To my new, radiant friends; hello, and nice to meet you

This has been a long time coming.

I currently sit in my campus cafe area, and have been studying since 1:15pm - partly to avoid going back home to my boyfriend after a nasty argument from last night, partly because I feel motivated today... I chose to focus on the latter. I finally feel motivation to get out of bed everyday. Despite other, current shortcomings happening in my life, I still feel able to get out of bed and take on the day! How is this possible?

Let me explain.
I am a 22 years old and in my last semester of college. I am about to graduate with my bachelor's in biology, and have never felt more in tune with my body than I have been lately.

I am on week 3 of the Potatoes Not Prozac program, after my therapist told me twice that I needed to "get with it."

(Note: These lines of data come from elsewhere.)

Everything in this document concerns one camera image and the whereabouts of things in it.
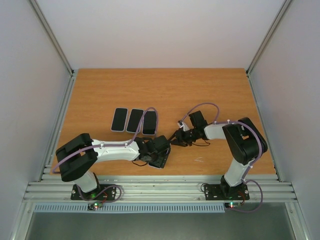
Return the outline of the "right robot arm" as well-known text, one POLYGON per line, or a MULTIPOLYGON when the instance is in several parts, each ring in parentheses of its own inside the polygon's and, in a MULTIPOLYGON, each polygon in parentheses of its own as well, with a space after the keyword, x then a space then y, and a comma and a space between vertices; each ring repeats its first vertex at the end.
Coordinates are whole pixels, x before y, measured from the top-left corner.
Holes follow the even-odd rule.
POLYGON ((178 121, 179 129, 169 138, 172 145, 187 147, 197 140, 226 140, 232 155, 227 172, 221 177, 218 195, 231 199, 245 187, 244 180, 253 164, 268 151, 264 137, 248 117, 237 121, 208 123, 201 111, 189 115, 193 128, 183 120, 178 121))

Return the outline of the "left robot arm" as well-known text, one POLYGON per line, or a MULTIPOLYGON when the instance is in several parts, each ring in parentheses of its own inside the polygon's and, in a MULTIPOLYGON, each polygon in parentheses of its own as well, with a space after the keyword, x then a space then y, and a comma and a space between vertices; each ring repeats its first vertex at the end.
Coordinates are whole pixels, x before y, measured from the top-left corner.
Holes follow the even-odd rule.
POLYGON ((96 199, 101 187, 90 168, 110 161, 142 161, 148 166, 163 169, 171 152, 171 144, 163 135, 155 138, 134 137, 126 141, 102 141, 82 133, 58 148, 57 165, 53 174, 63 182, 73 182, 89 199, 96 199))

I could go on forever about the trials and tribulations of my life, from my scarring childhood to my pent up anger towards the world as a result of chronic depression and generalized anxiety. But that's not what this post is about. Actually, I am simply here to express my profound gratitude for the insight that this program has offered me. To say that I feel such relief is an understatement. I struggled with alcohol abuse for many years, which started at the young age of 12. I was a hard drinker well up until my first year of college. After suffering an incredibly traumatic experience involving a facial injury which resulted from the negligence of an intoxicated individual, I realized that my life needed some changing... my attraction towards alcohol has since subsided to appreciation for an occasional glass of wine or 1-2 drinks when I am with friends. My self-reflection over the past couple months made me realize something - I had turned to sweets and carbs more than ever before... I think in part because for so many years I turned to alcohol, and in part because of all the stress I have been under lately. I have always had such a sweet tooth... but I quickly realized that my unhinged binges and subsequent self disgust and emotional instability needed some serious attention. After trying to change other negative aspects of my life, this unhealthy relationship with food continued to manifest. Since beginning Potatoes, Not Prozac, I feel reborn again. My body is thanking me for the changes; specifically, my heart and soul. This doesn't go without saying that I haven't relapsed a few times over these past few weeks, nor did thanksgiving help the situation whatsoever. But I have never felt FREER than now, and I have control again. After procrastinating on the food journal, it is the current step that I am on. I've been sticking with it for 2 days, and as was predicted - I am enjoying it. I plan to read the next step soon, but my personal goal is to continue to savor and go slow.

Anyways, I am rambling.... I just needed to get my thoughts out and I have pondered a few times as to whether this forum is the place to do it. It feels good to share my story with people who understand what I am going through and how this liberation feels. I look forward to checking out this forum more, and I want to again express my profound gratitude for the control that this program has restored in my life.